A Field Guide for The Hero’s Journey
By Jeff Sandefer and Rev. Robert Sirico
Published by the Acton Institute for the Study of Religion and Liberty (November 21, 2012)
A Review
The human race has a long and fascinating history. Just seek a little and you’ll find an almost endless list of writers, builders, thinkers and warriors brought to life in the many myths and legends, histories and plays that our tradition has accumulated. Heck, even if you talk with someone twice your age, you’ll be surprised to hear how many real-life heroes he has known.
But nowadays it’s easy to forget the human race’s reputation for greatness. Especially if you’re young. Maybe it’s our fault for paying no attention, or maybe it’s the fault of teachers like Ben Stein’s character in Ferris Bueller’s Day Off, who couldn’t get our attention if they were teaching the anatomy of Salma Hayek.

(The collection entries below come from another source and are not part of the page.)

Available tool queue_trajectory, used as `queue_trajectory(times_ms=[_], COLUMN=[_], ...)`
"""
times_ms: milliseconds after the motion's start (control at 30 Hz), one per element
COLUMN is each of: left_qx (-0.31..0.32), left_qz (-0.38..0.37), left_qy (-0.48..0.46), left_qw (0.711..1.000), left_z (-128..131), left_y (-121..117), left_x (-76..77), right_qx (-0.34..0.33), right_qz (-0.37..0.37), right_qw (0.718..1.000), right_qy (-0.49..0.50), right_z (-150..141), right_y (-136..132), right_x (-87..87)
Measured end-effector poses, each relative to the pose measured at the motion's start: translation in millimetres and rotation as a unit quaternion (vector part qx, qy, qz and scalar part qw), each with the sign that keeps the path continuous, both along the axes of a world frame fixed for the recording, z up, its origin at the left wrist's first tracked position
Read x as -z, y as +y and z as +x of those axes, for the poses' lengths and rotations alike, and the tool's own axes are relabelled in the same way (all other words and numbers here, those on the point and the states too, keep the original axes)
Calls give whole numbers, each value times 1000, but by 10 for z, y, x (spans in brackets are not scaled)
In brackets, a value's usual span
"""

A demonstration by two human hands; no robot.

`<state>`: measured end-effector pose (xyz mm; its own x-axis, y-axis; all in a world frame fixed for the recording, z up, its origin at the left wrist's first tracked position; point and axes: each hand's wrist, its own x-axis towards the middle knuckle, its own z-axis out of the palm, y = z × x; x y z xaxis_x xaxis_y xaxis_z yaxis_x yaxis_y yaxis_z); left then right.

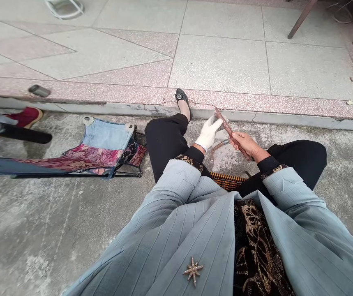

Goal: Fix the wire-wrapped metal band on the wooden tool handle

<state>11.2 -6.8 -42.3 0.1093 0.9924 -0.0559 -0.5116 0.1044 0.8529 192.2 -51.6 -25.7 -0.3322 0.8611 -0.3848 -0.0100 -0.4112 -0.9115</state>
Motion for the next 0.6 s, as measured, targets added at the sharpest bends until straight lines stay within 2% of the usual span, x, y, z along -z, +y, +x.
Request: queue_trajectory(times_ms=[133, 300, 400, 433, 500, 567, 600], left_qx=[5, 7, 2, 25, 122, 238, 277], left_qz=[24, 50, 59, 62, 67, 68, 68], left_qy=[50, 87, 76, 71, 80, 116, 135], left_qw=[998, 995, 995, 995, 987, 962, 949], left_z=[37, 99, 125, 128, 126, 117, 112], left_y=[-11, 126, 280, 336, 445, 551, 602], left_x=[-41, -113, -207, -248, -330, -404, -435], right_qx=[18, -10, -10, -9, -10, -14, -17], right_qz=[79, 132, 160, 167, 178, 183, 183], right_qw=[993, 989, 985, 983, 980, 978, 977], right_qy=[-82, -59, -70, -78, -93, -103, -106], right_z=[86, 157, 212, 240, 309, 391, 435], right_y=[120, 352, 524, 587, 720, 852, 916], right_x=[-89, -248, -439, -525, -711, -876, -934])
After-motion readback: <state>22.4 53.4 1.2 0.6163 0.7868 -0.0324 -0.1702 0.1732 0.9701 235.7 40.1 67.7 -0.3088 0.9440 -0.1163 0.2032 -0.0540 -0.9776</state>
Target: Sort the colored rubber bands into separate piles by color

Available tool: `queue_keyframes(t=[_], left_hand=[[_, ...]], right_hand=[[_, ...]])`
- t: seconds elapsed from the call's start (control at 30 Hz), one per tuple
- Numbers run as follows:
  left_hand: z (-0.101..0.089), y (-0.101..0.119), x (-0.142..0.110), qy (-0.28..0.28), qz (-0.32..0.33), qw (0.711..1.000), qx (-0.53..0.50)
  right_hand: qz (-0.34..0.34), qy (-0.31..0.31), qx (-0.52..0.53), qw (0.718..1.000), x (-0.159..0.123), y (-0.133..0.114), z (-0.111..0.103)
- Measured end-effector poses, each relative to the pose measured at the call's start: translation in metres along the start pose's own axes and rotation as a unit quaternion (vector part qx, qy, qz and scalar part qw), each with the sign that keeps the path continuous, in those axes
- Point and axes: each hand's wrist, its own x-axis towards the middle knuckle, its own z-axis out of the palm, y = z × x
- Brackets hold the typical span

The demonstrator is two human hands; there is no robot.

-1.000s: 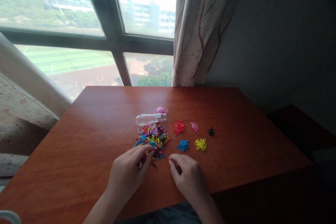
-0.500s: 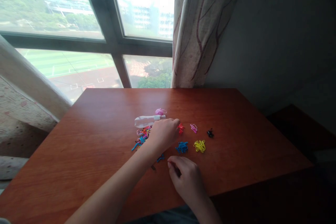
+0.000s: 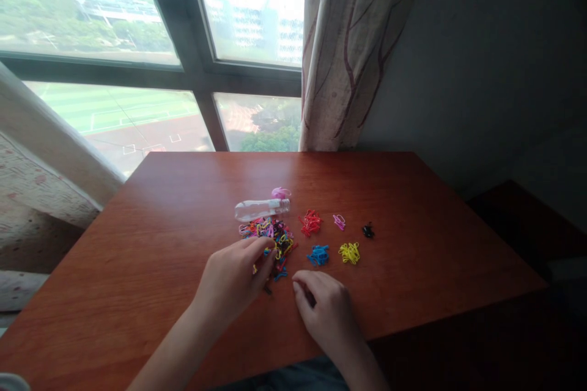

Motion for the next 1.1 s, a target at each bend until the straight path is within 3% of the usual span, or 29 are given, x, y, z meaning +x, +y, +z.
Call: queue_keyframes(t=[0.2,0.4,0.63,1.1], left_hand=[[-0.003,-0.02,-0.05,0.029,-0.01,0.999,-0.023],[0.001,-0.023,-0.075,0.032,-0.024,0.999,0.016],[0.009,-0.019,-0.081,0.014,-0.031,0.999,0.036],[0.019,-0.009,-0.072,0.046,-0.025,0.998,0.035]], right_hand=[[0.004,-0.005,-0.007,1.0,-0.001,-0.001,0.001],[-0.003,-0.003,-0.019,1.0,-0.001,-0.001,0.001],[-0.012,-0.001,-0.037,0.999,0.001,-0.002,0.0],[-0.012,-0.002,-0.04,0.999,0.003,-0.004,-0.001]])
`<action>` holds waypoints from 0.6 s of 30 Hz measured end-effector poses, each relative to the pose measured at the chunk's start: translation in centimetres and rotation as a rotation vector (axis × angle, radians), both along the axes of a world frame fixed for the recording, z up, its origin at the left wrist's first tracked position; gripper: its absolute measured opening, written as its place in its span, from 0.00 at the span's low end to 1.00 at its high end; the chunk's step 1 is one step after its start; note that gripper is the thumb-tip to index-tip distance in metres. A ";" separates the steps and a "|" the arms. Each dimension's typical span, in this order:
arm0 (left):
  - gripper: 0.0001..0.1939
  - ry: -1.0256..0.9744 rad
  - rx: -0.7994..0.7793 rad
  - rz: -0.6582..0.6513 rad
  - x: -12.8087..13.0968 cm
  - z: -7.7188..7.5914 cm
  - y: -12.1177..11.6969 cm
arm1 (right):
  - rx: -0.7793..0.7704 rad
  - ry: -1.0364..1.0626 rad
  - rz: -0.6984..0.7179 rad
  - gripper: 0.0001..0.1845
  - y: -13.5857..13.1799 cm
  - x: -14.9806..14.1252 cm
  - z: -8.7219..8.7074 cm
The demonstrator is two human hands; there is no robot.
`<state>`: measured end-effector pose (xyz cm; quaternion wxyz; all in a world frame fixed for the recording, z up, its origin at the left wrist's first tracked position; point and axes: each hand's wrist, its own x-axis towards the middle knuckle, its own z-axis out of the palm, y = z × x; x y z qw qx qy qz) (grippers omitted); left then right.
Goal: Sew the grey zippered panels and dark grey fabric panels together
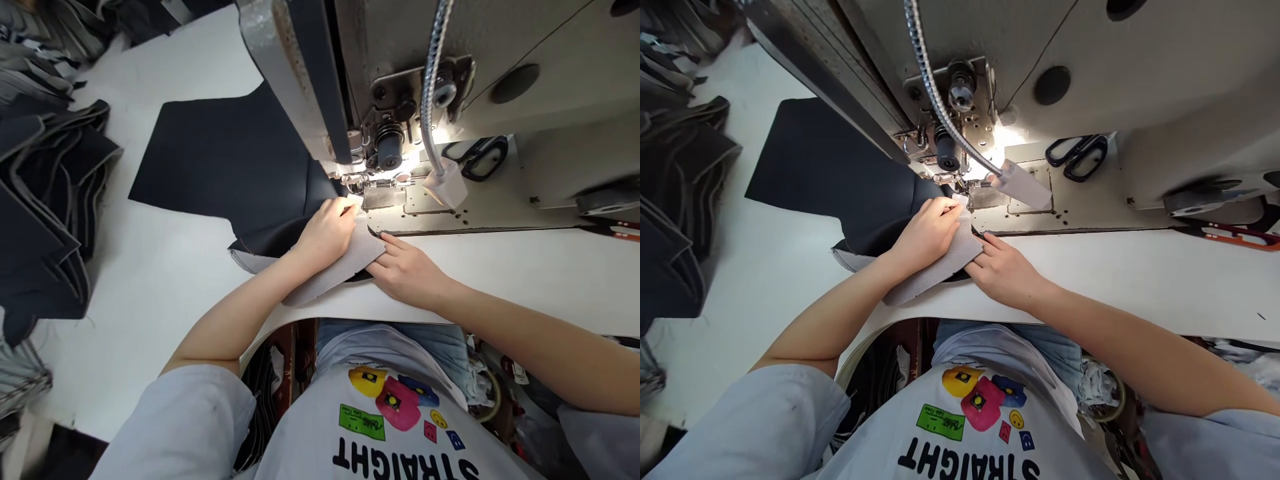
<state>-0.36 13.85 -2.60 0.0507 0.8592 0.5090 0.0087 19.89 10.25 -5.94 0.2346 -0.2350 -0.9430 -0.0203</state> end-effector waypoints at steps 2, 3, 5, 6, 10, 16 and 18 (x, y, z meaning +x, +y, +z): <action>0.21 -0.021 0.019 0.019 0.2 -0.2 0.2 | -0.006 -0.035 0.012 0.19 0.2 0.1 0.3; 0.21 -0.026 0.024 0.031 0.3 -0.3 0.3 | 0.001 -0.059 0.034 0.18 0.4 0.2 0.5; 0.21 -0.023 0.020 0.056 0.6 -0.3 0.5 | 0.032 -0.093 0.078 0.17 0.6 0.4 0.9; 0.20 -0.021 0.015 0.066 0.8 -0.3 0.6 | 0.049 -0.096 0.086 0.17 0.7 0.5 1.0; 0.18 -0.015 -0.018 0.024 0.8 -0.1 0.3 | 0.034 -0.003 0.014 0.17 0.6 0.6 0.6; 0.16 -0.048 -0.029 0.069 0.7 0.0 0.1 | 0.019 0.013 -0.008 0.18 0.5 0.3 -0.1; 0.16 -0.066 -0.034 0.070 0.8 0.0 0.2 | -0.006 -0.001 -0.005 0.19 0.5 0.3 0.1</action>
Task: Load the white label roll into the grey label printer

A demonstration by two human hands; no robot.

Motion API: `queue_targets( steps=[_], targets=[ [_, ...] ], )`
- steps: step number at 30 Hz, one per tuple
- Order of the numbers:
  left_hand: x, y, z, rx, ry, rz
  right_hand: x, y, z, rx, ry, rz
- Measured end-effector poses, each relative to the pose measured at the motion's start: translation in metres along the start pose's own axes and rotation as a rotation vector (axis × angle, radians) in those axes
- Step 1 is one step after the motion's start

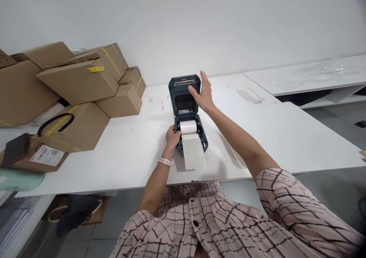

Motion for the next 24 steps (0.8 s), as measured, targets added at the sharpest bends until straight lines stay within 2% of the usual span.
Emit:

Either way, even the most successful people in our generation suffer from a sort of malaise. As Shia LaBeouf recently said: “Sometimes I feel like I’m living a meaningless life, and I get frightened.” Coming from a straight guy whose typical work day at the time included making out with Meghan Fox in a Camaro, this statement really begs the question….
What’s missing? And here’s where A Field Guide for the Hero’s Journey comes in. Written by Jeff Sandefer, “a serial entrepreneur,” and Father Robert Sirico, “an entrepreneurial priest,” this short guide revisits the inspirational classics of the Western tradition, while also providing practical advice informed by the authors’ own experiences.
And these two men are far from being boring teachers. Not only are they highly educated, they’ve also learned a lot from years of teaching. “As a teacher,” Sandefer writes, “I’ve seen three types of students:
“The first are those who have a deep-seated anger against an authority figure … When properly guided, these types often will use their conflict to change the world for the better.
“The second are those who have overcome a potentially crushing challenge …These types attract other upbeat companions and role models and often go on to great accomplishments.
“The final type seems most successful in schools and early life. …I pity this last group, because I have never had success in reaching one of them. Not a single one. Having faced no epic battles or catastrophic mistakes, they haven’t learned that the sting of failure almost always is more imagined than real.”
At the age of 17, Sandefer already showed himself to be a leader, and frankly makes my 17-year-old self a memory I’d rather leave behind. And that’s what Sandefer advises. He even goes so far as to write, “…I encourage students to fail early, often and as cheaply as possible.”
Father Sirico is not afraid to recall his failures, and has humility enough to tell of how he’s learned from his mistakes. An author-priest and public figure now, he learned some lessons the hard way in the ’70s, when he spent his time picketing for Leftist causes with “jean-clad, Birkenstocked, and patchouli-oil scented comrades.”
The “Field Guide” is as good a guide for young and old alike as humankind could offer, and draws its treasures mostly from the wisdom of the ages. The reader will learn from teachers like Shakespeare, Bunyan, Tolstoy, Hawthorne, Hugo and Longfellow, not to mention classics like Beowulf, Aesop’s fables and the King James Bible, and heroic examples like Winston Churchill, Teddy Roosevelt and the Reverend Martin Luther King.
Most of all, this book is what its title promises: a real and practical guide. You won’t just read this book and move along, as if it were only another assignment in your Ben Stein class. You’ll take it along with you on your own hero’s journey, dogear it, scribble notes in it, and eventually have to buy a new copy because the old one will have become illegible from use. And when the time comes to replace it, buy a copy for Shia while you’re at it. For a person who “seems most successful” in “early life,” he really does look miserable.